Visual selection and mannose selection in chrysanthemum safe transgenic engineering

The use of antibiotic resistance genes has played an important role in Chrysanthemum breeding, however, large-scale production raises the question of the safety of transgenic plants.
It is therefore of utmost importance to find a way to replace the use of antibiotic-dependent selection.
The production of transgenic plants involves the use of a selectable gene to favour the regeneration of transformed shoots.
Safe transgenic techniques have been widely used in chrysanthemum breeding.
In this study, we tried two safe-transgenic techniques in transgenic chrysanthemum engineering.

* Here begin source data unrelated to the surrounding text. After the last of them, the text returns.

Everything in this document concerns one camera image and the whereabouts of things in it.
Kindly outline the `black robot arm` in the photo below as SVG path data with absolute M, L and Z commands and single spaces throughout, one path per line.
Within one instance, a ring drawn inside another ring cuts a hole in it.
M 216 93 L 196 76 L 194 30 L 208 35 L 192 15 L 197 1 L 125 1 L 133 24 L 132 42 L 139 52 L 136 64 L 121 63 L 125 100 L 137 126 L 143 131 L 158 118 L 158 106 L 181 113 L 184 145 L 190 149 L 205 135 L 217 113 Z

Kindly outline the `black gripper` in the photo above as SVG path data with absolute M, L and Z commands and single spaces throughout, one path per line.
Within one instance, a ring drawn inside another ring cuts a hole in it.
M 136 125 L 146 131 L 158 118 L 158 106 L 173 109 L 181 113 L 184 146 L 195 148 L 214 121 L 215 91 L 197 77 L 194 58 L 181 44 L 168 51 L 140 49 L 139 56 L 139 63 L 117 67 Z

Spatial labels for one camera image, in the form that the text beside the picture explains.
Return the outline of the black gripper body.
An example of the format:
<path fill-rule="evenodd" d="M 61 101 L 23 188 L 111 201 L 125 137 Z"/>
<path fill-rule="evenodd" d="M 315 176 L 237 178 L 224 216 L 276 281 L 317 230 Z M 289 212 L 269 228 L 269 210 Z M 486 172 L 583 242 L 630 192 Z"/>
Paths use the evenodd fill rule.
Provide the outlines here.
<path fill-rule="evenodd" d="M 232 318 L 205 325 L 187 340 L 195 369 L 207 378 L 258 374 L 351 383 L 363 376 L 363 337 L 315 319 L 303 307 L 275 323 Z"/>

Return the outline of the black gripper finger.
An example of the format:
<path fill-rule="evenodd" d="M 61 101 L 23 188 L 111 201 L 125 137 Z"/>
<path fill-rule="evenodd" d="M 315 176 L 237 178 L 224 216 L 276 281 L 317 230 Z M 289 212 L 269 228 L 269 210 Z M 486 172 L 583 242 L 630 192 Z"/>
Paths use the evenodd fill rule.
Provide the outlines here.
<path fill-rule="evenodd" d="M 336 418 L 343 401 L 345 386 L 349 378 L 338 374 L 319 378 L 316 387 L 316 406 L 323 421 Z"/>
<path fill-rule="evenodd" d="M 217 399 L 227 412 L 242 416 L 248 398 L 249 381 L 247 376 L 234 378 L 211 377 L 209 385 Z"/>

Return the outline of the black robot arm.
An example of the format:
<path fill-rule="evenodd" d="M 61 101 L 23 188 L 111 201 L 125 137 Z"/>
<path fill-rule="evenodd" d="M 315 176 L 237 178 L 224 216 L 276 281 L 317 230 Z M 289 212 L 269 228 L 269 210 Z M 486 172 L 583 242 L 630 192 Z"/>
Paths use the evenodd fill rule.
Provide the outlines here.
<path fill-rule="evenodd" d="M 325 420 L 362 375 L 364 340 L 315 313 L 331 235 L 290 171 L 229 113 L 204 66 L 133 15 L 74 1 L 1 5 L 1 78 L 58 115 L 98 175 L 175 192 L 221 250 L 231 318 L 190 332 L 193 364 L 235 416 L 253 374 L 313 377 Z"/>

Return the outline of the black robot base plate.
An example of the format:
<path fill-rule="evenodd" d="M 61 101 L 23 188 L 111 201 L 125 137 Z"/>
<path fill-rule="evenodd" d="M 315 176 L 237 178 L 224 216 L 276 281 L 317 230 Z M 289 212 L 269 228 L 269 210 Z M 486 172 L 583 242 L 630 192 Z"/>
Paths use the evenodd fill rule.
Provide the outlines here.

Rosea 1 and Delila genes from Antirrhinum majus regulate the anthocyanin biosynthesis.
Both genes include root specific promoter, and they were introduced into chrysanthemum to determine whether it could be used as a visual selection marker for Chrysanthemum transformation.
After transformation, red colored stems were scored and examined for the presence of the Rosea 1 gene by PCR analysis.
Another one is a mannose selection system which utilizes the pmi gene encoding for phosphomannose-isomerase, an enzyme that converts mannose-6-phosphate to fructose-6-phosphate.
Moreover, only transformed cells are capable of utilizing mannose as carbon source. Agrobacterium-mediated transformation of wounded leaf disk was carried out followed by a selection at a level of 1% mannose and 2% sucrose.
Molecular and genetic analysis showed that the pmi gene had been transmitted into the chrysanthemum.

Safe transgenic breeding techniques have fewer risks for the environment.
Antibiotic marker-free transgenic techniques will increase the range of the application of transgenic plants.